Call for Schemas

kchodorowAugust 22, 2012MongoDB

mongodbtdg — The Return of the Mongoose Lemur

I just started working on MongoDB: The Definitive Guide, 2nd Edition! I’m planning to add:

Lots of ops info
Real-world schema design examples
Coverage of new features since 2010… so quite a few

However, I need your help on the schema design part! I want to include some real-world schemas people have used and why they worked (or didn’t). If you’re working on something 1) interesting and 2) non-confidential and you’d like to either share or get some free advice (or both), please email me (kristina at 10gen dot com) or leave a comment below. I’ll set up a little interview with you.

I am particularly looking for “cool” projects (video games, music, TV, sports), recognizable companies (Fortune 50 & HackerNews 500*), and geek elite (Linux development, research labs, robots, etc.). However, if you’re working on something you think is interesting that doesn’t fall into any of those categories, I’d love to hear about it!

* There isn’t really a HackerNews 500, I mean projects that people in the tech world recognize and thinks are pretty cool (DropBox, Github, etc.).

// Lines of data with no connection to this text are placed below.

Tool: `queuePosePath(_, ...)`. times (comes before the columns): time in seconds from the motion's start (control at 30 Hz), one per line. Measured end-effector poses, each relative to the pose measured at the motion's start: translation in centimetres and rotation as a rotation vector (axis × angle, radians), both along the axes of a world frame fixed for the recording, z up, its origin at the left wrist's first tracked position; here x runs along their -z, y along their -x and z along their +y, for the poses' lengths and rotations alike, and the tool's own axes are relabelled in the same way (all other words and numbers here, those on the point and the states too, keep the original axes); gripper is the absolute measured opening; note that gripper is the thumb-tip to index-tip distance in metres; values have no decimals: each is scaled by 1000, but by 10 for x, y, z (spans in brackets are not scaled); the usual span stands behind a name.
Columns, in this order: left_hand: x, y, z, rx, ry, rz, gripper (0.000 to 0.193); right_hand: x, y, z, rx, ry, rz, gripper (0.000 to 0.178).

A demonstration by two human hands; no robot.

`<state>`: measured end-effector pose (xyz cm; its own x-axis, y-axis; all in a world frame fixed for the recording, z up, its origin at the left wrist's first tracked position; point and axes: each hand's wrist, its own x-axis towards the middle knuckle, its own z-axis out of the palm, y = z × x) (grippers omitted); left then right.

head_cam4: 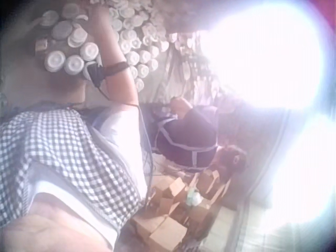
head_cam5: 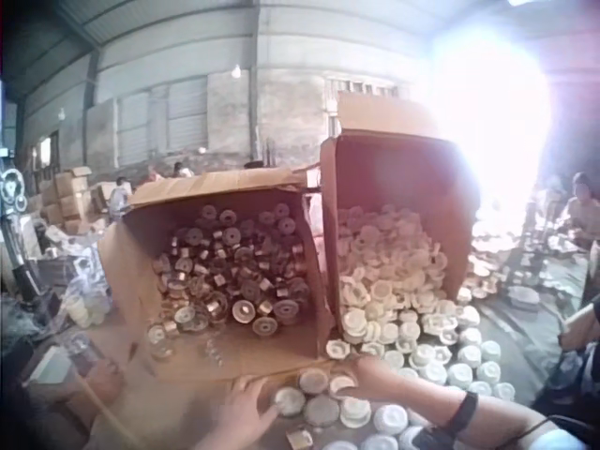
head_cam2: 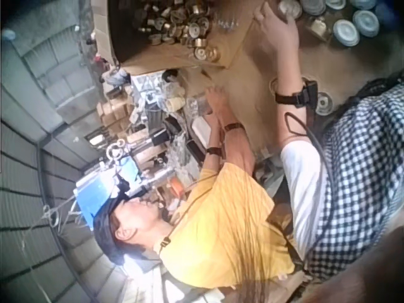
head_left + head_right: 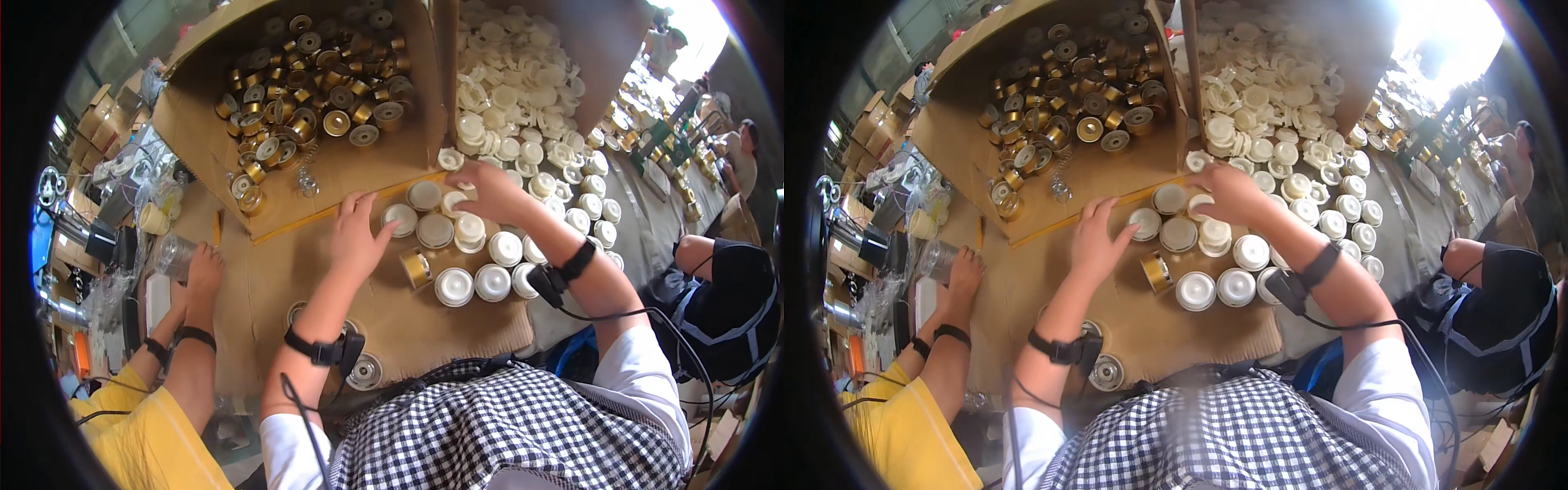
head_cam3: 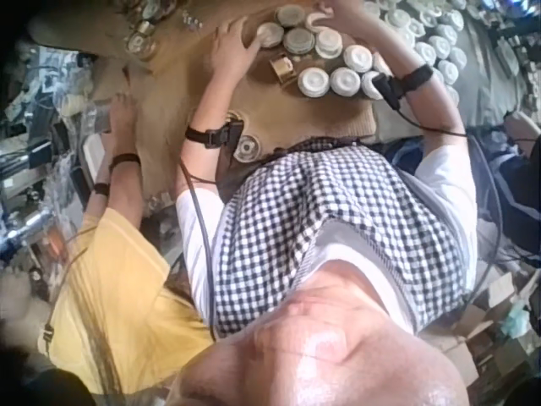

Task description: Manually assembling plastic housings with metal springs and internal components at a workstation.

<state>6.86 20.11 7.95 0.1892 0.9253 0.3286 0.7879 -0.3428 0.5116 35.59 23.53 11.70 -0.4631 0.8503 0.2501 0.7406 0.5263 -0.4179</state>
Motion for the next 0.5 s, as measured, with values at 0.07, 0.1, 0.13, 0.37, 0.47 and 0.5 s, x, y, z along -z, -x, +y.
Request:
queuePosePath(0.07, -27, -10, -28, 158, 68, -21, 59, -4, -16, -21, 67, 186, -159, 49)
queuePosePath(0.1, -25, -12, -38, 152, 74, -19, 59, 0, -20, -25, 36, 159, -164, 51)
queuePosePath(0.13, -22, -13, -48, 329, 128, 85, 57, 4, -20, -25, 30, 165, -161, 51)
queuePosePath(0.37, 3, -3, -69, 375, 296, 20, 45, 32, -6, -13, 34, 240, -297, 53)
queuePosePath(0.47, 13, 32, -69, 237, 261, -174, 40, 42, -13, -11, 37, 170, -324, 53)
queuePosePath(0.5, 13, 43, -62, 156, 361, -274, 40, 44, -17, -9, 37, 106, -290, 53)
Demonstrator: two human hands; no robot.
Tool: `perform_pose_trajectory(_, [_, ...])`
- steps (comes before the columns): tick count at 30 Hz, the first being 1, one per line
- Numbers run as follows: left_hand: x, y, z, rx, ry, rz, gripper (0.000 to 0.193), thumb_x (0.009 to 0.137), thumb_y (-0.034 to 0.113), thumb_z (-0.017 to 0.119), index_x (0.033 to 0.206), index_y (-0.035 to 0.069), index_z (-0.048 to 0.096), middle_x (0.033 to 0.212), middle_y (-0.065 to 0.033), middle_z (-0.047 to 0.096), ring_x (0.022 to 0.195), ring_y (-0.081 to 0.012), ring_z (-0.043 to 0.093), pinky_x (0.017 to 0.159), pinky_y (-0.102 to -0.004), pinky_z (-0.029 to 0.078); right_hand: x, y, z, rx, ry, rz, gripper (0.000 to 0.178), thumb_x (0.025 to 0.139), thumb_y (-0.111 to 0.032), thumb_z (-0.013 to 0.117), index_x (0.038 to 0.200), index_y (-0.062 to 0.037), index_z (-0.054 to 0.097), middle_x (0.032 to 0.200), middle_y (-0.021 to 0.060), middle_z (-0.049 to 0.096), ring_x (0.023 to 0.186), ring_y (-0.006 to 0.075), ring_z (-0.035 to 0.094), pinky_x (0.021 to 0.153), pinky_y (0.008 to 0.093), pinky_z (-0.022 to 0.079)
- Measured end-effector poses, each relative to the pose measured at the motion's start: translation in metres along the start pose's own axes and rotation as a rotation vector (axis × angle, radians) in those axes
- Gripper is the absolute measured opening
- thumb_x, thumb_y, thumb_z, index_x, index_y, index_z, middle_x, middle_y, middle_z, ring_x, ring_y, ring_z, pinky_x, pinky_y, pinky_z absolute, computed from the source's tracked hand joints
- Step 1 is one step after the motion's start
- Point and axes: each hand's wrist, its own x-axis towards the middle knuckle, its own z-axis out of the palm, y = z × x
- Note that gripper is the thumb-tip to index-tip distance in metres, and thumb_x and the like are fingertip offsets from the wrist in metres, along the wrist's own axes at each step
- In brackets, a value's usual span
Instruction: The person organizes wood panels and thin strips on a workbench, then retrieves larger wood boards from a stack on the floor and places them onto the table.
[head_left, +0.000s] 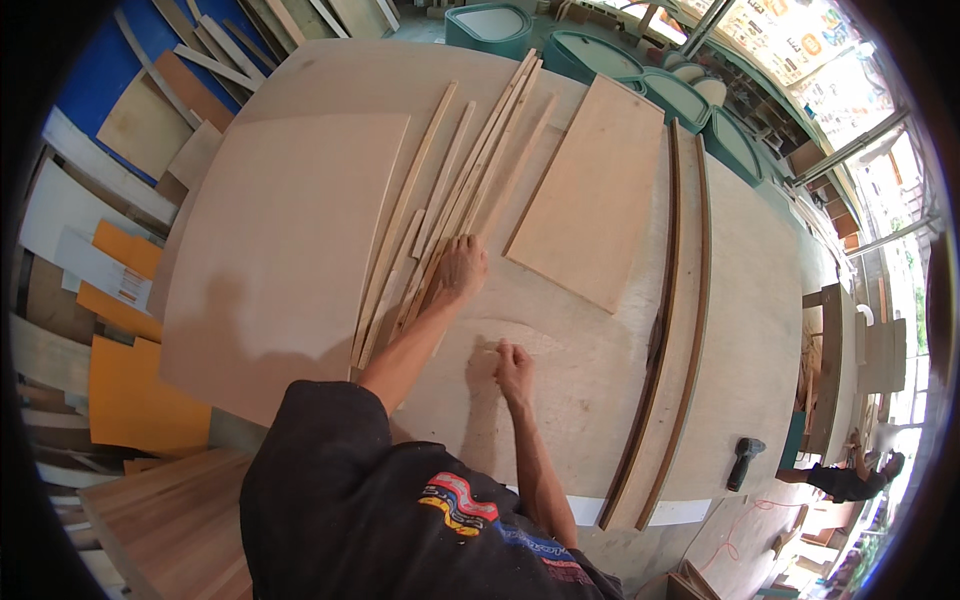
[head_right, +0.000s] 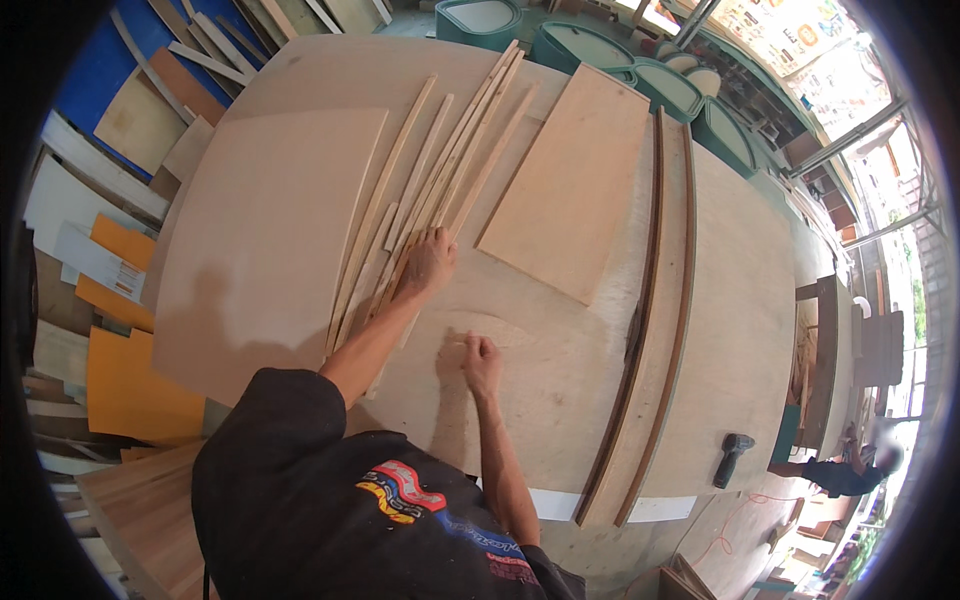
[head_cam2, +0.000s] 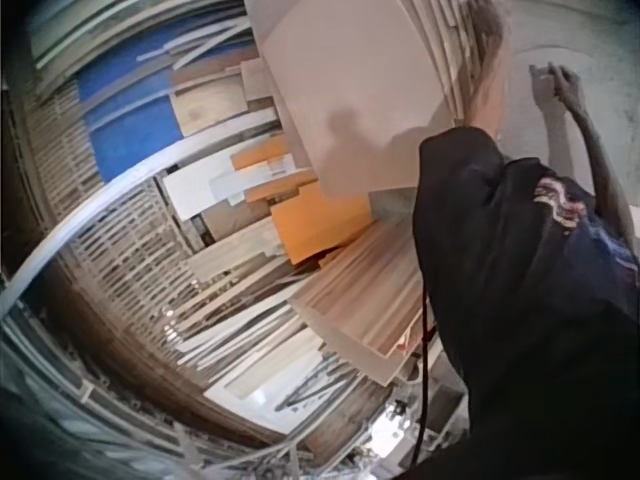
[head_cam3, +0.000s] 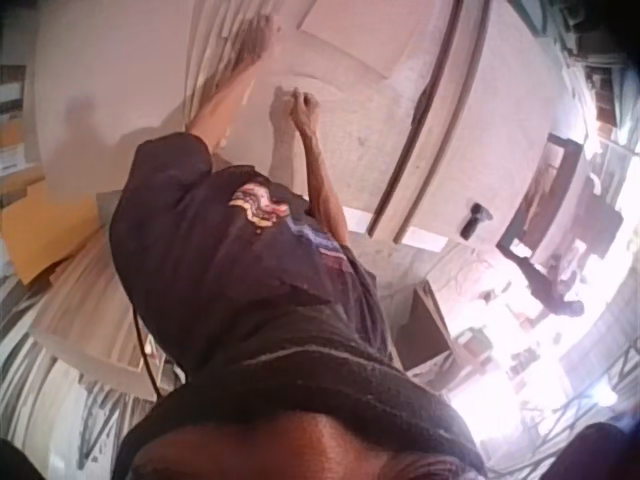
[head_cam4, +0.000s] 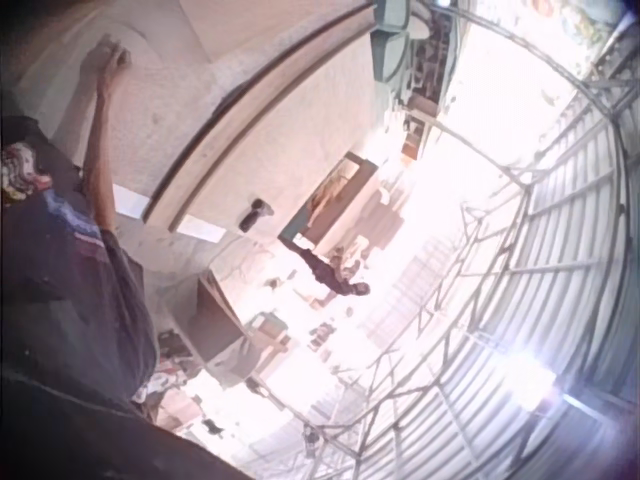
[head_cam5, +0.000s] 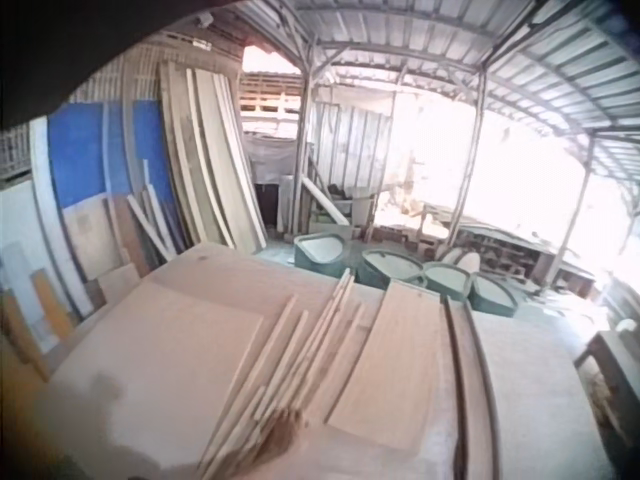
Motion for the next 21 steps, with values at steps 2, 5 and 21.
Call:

16 thoughts on “Call for Schemas”

Steven Hatfield says:

August 22, 2012 at 10:20 am

Hi Kristina,
One problem that I’ve run into in the short time that I’ve been working with mongoDB is how to evolve a changing schema. I have a couple of collections with references to one from the other. I can run renameCollection() to change the name of the collection being referenced, but it leaves the referring collection’s documents with broken ref links! A work around for this kind of stuff would be excellent to include in the book.
Thanks,
Steven

LikeLike

Reply
1. kristina1 says:
  
  August 22, 2012 at 10:43 am
  
  So noted, I’ll add that to the application administration section. Thanks for the suggestion!
  
  LikeLike
  
  Reply
Justin Dearing says:

August 26, 2012 at 8:34 am

Is Mike working on the second edition again? Also, may I suggest including chocolatey directions for installing on windows, in addition to the windows directions.

LikeLike

Reply
1. kristina1 says:
  
  August 27, 2012 at 7:01 am
  
  Unfortunately, Mike decided not work on the 2nd edition.
  
  I’ll make a note on the Windows thing, you mean like directions on installing it as a service instead of just unpack->run? (Like here: http://docs.mongodb.org/manual/tutorial/install-mongodb-on-windows/#mongodb-as-a-windows-service?) Mind if I run that section by you when it’s done? 🙂
  
  LikeLike
  
  Reply
  1. Justin Dearing says:
    
    August 27, 2012 at 7:03 am
    
    Chocolatey (
    http://chocolatey.org/ ) is like yum/apt-get/pkg-add for windows. Alan Stevens wrote a mongo package for it so you can install mongo with “cinst mongo” from a command prompt.
    
    But yes, it would be g
    
    LikeLike
  2. kristina1 says:
    
    August 27, 2012 at 10:07 am
    
    Ah, I thought you were just using chocolatey as flavor (HA!) text.
    
    I checked with the Windows people at 10gen and I don’t think it’s widely-enough known to include yet, sorry.
    
    LikeLike
  3. Justin Dearing says:
    
    August 27, 2012 at 10:43 am
    
    Fair enough, hit me up when you want the section reviewed.
    
    LikeLike
Aravind Udayashankara says:

August 30, 2012 at 10:52 am

Hey First I would like to thank you for contributing this wonderful book , It will be very helpful if you could add some more information on Sharding by taking some more practical examples Or Usecases like twitter . Because in general MongoDB is recommended in the scenarios where large amount of sharding is required .

LikeLike

Reply
1. kristina1 says:
  
  August 30, 2012 at 12:00 pm
  
  Thank you! I’ll definitely include some concrete examples for sharding.
  
  LikeLike
  
  Reply
Aravind Udayashankara says:

August 30, 2012 at 10:34 pm

Hi kristina ,

I have following scenario , in sharding , Lets say I have following setup

I have 1 server running config server

I have 2 servers running mongod instances called node1 and node2

I have 1 server running mongos

I have added the servers node1 and node2 as shard servers in the mongos shell by using the command

db.runCommand( { addshard : “serverhostname[:port]” } );

later I created database in node1 and enabled sharding for that database from Mongos

I created 300 collections by connecting to mongos but still all collections are going to only one server what is wrong in the above setup , Actually it should create some collections in the other shard server .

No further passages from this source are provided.